The air-conditioning was on too high, chilling her down to a shivering mass. Siri looked at her watch. It told her that the time was 10:25; the sunlight glinting off concrete, chrome, and shiny metal skins of the cars all around them on the freeway told her that it was morning. She welcomed the heat of the sun, but couldn’t get to it, not even to roll down a window. She tried hard to remember where the night had gotten to, how she had come to be where she was, and with who, but the compulsion to respond to whatever Yevgeny wanted overrode every concern and question.
“Oh, she’s a vampire now,” she told Yevgeny.
“Really?
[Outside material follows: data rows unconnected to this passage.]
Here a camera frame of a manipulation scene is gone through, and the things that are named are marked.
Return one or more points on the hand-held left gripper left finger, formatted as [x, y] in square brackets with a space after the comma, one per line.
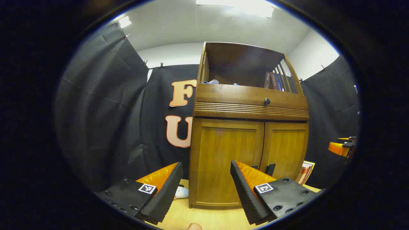
[166, 198]

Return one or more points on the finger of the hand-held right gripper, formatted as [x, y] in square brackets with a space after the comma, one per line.
[338, 149]
[348, 139]

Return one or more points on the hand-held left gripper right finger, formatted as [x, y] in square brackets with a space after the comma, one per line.
[246, 198]

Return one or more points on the wooden cabinet door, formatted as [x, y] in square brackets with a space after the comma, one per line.
[220, 153]
[287, 147]

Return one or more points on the wooden double-door shoe cabinet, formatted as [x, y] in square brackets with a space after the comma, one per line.
[223, 57]

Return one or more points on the wooden cabinet drawer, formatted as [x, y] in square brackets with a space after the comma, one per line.
[230, 95]

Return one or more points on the white plush toy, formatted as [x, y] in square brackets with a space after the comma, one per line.
[182, 192]

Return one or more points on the tan book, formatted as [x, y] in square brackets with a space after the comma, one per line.
[303, 172]

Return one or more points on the black round drawer knob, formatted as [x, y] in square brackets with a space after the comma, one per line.
[267, 101]

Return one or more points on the blue book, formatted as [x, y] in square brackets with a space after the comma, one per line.
[279, 83]

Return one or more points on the reddish brown book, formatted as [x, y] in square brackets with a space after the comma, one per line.
[273, 81]

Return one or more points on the dark brown book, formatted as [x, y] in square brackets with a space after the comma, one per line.
[267, 80]

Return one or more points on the black backdrop cloth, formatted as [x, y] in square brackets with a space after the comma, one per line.
[105, 111]

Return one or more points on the blue and white cloth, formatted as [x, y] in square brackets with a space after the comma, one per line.
[211, 82]

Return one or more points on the large ceiling light panel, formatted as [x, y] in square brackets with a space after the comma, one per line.
[236, 6]

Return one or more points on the small ceiling light panel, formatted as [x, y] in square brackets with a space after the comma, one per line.
[124, 21]

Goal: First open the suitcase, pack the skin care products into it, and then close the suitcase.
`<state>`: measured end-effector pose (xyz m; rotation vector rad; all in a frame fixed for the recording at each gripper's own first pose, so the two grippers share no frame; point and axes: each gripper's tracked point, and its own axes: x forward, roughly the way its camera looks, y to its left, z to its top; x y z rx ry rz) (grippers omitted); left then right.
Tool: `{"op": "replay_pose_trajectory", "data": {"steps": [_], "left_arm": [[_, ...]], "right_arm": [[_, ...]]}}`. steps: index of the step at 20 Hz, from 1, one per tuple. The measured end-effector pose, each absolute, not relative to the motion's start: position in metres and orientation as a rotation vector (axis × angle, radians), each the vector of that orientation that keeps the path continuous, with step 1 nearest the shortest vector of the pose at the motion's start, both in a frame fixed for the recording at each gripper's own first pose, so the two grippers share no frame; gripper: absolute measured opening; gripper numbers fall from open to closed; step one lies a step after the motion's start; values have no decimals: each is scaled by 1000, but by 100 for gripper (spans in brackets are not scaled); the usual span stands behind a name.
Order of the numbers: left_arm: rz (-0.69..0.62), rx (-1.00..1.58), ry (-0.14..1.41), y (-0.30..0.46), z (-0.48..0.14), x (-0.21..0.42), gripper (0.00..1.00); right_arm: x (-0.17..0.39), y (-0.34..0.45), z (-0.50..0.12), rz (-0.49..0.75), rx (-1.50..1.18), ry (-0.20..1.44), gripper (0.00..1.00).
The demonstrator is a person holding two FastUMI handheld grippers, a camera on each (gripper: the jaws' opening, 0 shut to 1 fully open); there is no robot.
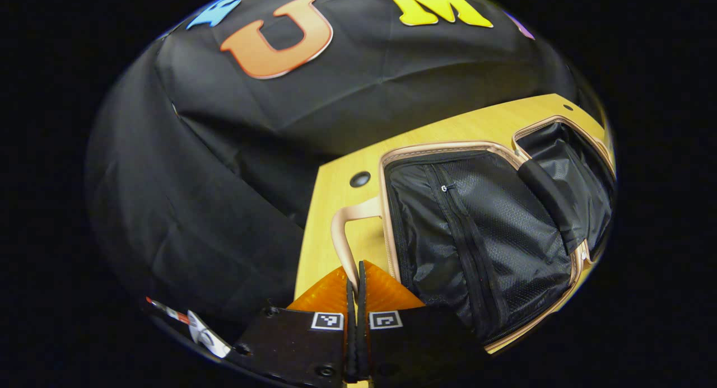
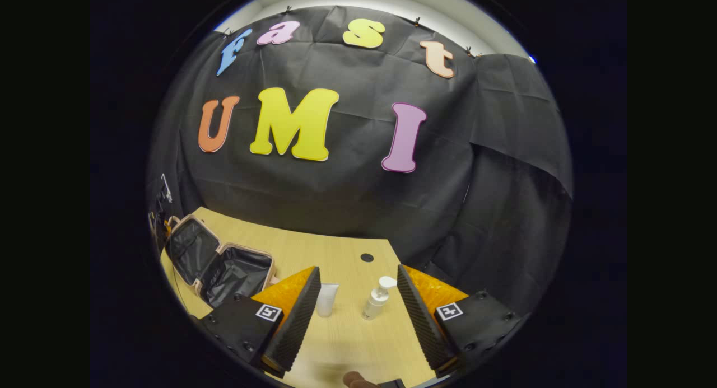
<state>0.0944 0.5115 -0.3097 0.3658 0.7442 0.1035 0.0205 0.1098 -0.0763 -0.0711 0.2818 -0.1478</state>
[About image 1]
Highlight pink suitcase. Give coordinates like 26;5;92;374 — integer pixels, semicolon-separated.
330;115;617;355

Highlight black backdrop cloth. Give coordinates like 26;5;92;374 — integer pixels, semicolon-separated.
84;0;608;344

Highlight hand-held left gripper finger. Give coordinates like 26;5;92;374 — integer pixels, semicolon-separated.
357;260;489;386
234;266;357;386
How interesting.” He changed lanes and speeded up. “Shouldn’t giving birth to the little monster have killed her? Shouldn’t he have killed her when he tore out of her womb?”
“That’s a myth,” Siri responded tartly. “Legend. Modern medicine intervened, actually. Cassie had the best ob/gyn in town. Sebastian was delivered C-section, a few weeks early. That was Selim’s idea, just in case the myth proved to have some basis in fact. He wasn’t born with fangs and claws, so it probably wasn’t. Cassie did almost die, though, from complications to do with a blood transfusion she wasn’t supposed to have. Someone at the hospital screwed up.”
Siri still got angry at the memory. She was convinced it had been an attempt by someone, possibly Kamaraju, to kill off the
dhamphir.
Except the murderer was
already too late when the attempt was made. There was no proof, though. Neither Selim nor Tom had ever found the technician to question him. To Siri’s suspicious mind, this was proof that it hadn’t been a screwup or accident. She had enough control over her own thoughts not to offer this information, though she couldn’t help but continue giving Yevgeny what he asked for.
“You know a companion can’t take anyone but their vampire’s blood?” she went on. Yevgeny nodded. “After some technician pumped about a pint of the wrong type of blood into a woman too drugged to stop him, she went into convulsions. To keep her alive, Tom had to take her Hunting, do the makeover thing. She was
so
pissed off.”
Yevgeny took his eyes off the road long enough to give her a very curious glance. “She didn’t rejoice in her rebirth?”
“Hell no.”
“Why not?”
“She’d just had a baby! She didn’t want to leave her husband and house. She especially didn’t want to leave her child, and there was no way Tom was going to send his son to someone else’s household. In the end, she didn’t leave, which has caused all sorts of friction in the community, but she’d rather stay at home with Sebastian than do the vampire thing, anyway.”